- About this task
Using the records that appear below, write out exactly the lines from the one with "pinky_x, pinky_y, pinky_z" through the one with "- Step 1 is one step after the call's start", keeping both end lines.

- Entries taken from a collection
------------------------------------------------------------------------
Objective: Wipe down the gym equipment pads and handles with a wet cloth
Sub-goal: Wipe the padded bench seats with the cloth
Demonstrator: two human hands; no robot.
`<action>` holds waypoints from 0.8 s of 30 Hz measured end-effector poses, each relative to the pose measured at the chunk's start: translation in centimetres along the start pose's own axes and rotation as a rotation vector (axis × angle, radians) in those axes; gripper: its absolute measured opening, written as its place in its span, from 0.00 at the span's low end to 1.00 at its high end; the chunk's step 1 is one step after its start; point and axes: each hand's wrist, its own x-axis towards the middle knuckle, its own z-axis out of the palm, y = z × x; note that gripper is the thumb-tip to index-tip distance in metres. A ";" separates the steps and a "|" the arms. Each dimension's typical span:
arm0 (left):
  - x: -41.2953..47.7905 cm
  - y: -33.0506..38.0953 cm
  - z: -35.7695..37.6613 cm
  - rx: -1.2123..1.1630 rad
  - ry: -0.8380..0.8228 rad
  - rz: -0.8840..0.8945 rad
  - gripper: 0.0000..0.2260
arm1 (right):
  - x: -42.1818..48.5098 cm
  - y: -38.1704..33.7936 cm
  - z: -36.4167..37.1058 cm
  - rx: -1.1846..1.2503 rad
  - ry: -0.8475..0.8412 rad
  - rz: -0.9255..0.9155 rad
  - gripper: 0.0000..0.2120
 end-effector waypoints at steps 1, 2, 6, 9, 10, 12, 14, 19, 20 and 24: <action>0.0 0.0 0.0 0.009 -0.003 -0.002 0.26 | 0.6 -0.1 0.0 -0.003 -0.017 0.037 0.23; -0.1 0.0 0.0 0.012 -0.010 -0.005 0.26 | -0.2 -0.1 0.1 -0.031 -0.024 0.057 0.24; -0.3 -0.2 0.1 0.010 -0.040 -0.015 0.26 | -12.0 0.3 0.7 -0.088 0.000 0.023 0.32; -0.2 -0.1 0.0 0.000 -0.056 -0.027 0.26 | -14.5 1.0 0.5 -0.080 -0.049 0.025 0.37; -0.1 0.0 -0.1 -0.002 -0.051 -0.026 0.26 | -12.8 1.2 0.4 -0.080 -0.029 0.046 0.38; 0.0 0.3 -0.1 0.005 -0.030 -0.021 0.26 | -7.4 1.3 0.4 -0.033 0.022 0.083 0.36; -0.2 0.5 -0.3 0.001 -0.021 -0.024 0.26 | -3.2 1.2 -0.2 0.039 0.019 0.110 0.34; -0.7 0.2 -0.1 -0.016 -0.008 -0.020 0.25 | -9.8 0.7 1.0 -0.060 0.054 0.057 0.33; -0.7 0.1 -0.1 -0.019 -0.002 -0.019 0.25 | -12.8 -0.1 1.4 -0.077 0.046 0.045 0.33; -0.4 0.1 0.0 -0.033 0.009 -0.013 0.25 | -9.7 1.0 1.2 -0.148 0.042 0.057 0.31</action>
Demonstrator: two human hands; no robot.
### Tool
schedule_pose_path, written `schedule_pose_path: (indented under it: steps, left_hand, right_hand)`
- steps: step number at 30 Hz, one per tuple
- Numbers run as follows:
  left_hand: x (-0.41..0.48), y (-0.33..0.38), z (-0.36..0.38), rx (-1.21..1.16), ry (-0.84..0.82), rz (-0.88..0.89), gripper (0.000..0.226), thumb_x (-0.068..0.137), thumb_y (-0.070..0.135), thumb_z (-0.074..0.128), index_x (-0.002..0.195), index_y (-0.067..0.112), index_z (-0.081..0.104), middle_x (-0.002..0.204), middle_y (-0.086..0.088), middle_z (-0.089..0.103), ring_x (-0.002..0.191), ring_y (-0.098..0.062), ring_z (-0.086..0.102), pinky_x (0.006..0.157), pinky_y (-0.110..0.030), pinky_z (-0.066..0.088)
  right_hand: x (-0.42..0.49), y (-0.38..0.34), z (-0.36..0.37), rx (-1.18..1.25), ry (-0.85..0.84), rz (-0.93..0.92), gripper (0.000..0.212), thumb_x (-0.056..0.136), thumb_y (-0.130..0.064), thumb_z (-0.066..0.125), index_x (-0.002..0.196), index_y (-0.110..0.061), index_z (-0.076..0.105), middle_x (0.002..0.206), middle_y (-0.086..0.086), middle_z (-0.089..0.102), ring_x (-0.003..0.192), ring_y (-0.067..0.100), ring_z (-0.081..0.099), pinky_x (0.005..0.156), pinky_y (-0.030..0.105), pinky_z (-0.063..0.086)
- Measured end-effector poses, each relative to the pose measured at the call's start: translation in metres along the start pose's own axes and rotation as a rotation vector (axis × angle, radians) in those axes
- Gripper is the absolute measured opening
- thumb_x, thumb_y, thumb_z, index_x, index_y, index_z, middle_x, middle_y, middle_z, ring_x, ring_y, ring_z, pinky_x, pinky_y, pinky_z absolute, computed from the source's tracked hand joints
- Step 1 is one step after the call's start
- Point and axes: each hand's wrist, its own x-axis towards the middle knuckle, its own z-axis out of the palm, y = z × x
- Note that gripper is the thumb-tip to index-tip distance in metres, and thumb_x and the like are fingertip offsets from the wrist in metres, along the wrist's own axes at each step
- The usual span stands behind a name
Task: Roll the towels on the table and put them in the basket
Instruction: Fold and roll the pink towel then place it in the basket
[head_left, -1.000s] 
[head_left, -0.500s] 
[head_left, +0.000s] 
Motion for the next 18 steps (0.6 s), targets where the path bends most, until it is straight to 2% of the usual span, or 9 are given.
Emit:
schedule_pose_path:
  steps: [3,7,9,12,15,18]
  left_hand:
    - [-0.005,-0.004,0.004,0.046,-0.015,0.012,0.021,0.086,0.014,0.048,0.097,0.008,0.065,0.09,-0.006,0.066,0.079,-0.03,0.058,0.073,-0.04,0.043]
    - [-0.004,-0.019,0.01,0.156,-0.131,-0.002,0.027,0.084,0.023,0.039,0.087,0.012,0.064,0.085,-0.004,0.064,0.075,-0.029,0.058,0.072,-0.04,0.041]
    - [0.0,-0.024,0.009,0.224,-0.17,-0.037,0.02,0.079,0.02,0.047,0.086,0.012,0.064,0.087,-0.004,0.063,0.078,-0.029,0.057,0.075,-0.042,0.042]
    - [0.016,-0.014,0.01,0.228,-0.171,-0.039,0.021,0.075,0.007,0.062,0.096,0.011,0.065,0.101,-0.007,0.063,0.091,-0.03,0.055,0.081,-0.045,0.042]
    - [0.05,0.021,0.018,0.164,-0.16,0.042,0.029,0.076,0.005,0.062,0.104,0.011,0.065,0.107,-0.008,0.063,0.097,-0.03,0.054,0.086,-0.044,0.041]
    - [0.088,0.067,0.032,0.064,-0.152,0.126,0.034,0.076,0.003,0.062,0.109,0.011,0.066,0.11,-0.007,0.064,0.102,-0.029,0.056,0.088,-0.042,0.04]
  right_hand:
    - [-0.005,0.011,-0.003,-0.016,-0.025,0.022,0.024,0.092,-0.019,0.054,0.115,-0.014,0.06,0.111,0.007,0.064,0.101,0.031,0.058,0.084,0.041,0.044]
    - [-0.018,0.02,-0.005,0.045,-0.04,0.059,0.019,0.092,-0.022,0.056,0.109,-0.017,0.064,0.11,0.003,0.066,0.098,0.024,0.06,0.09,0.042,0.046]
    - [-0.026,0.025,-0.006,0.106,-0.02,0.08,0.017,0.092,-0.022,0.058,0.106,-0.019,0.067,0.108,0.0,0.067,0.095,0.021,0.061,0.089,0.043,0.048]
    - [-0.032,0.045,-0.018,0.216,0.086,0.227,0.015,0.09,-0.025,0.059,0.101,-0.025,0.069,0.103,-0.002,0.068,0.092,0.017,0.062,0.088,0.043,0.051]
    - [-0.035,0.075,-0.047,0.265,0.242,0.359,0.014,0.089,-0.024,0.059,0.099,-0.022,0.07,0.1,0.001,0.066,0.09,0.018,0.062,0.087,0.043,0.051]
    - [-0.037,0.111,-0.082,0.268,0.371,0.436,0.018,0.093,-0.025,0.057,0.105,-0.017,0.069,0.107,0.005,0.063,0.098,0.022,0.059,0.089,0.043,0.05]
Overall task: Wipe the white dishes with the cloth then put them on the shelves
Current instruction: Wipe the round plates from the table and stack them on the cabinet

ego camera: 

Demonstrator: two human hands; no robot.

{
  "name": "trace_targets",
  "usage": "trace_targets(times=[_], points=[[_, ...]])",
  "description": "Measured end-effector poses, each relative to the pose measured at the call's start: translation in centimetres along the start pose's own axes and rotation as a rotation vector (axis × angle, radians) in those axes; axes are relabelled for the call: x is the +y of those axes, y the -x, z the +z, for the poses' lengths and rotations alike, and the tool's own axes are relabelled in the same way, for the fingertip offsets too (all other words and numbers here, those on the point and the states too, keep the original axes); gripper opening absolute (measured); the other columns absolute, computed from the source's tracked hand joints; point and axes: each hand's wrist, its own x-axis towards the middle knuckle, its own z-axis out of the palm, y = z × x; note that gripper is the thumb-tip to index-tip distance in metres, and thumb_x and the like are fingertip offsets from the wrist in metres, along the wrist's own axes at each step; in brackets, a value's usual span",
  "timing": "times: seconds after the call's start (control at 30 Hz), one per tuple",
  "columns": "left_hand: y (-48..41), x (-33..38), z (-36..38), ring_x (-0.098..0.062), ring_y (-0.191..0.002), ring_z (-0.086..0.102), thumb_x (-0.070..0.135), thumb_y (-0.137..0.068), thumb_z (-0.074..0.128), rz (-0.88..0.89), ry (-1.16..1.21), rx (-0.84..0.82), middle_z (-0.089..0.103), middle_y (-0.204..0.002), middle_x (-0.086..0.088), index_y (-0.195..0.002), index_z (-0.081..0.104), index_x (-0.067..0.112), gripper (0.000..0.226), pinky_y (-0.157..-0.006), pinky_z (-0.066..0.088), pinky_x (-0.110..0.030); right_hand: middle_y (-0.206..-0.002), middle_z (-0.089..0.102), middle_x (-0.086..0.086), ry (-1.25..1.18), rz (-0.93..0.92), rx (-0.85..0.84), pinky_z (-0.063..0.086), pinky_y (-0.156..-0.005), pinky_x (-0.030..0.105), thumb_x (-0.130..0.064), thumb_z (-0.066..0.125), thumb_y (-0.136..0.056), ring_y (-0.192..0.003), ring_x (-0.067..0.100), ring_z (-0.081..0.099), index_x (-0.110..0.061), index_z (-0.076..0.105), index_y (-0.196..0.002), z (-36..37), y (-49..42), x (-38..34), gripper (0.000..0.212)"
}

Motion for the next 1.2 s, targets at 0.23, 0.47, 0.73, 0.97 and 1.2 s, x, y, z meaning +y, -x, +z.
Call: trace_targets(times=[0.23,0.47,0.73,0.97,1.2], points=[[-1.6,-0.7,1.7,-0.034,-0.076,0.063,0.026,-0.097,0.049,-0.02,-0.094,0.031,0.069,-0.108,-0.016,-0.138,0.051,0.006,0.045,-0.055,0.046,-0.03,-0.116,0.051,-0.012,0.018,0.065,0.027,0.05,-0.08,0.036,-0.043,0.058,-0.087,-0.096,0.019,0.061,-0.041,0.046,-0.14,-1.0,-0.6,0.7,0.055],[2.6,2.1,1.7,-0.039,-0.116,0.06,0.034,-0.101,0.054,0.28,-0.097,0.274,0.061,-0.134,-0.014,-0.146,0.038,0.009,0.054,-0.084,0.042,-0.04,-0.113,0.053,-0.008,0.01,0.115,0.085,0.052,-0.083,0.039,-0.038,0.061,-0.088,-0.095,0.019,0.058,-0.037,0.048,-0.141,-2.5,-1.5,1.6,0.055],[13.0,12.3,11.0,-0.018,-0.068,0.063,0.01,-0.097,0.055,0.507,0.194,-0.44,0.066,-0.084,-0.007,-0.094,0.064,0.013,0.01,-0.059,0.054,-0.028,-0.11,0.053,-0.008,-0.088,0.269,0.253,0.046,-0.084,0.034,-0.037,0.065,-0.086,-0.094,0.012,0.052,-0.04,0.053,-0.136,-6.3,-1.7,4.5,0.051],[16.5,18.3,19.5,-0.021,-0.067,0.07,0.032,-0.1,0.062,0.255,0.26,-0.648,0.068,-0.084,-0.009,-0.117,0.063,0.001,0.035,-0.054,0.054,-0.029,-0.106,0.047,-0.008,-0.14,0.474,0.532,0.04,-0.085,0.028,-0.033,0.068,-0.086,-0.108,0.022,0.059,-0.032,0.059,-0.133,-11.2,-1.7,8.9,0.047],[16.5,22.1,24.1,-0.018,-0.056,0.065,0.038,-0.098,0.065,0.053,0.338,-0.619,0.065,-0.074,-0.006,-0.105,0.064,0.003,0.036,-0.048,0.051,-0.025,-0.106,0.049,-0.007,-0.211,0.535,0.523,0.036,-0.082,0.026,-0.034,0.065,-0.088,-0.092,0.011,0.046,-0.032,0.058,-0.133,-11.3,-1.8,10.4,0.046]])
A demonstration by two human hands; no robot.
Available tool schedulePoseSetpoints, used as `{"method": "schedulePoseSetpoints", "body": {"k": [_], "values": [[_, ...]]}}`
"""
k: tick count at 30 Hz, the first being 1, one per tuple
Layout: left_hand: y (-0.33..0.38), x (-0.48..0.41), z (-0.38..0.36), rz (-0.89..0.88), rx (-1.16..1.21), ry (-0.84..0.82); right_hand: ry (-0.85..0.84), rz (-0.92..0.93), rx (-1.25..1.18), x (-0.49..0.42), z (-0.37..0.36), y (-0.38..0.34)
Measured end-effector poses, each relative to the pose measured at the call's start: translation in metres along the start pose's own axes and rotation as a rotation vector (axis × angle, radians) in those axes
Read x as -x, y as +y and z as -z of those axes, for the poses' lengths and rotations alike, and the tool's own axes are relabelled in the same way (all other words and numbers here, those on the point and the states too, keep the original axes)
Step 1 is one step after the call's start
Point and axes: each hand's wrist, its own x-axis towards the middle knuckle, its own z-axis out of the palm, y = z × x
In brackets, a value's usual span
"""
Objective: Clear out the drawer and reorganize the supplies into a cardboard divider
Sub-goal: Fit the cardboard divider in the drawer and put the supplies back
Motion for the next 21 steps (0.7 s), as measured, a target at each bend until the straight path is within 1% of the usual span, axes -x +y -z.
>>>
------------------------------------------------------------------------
- Worked solution
- thumb_x, thumb_y, thumb_z, index_x, index_y, index_z, middle_x, middle_y, middle_z, ring_x, ring_y, ring_z, pinky_x, pinky_y, pinky_z absolute, computed from the source's tracked hand joints
- Step 1 is one step after the call's start

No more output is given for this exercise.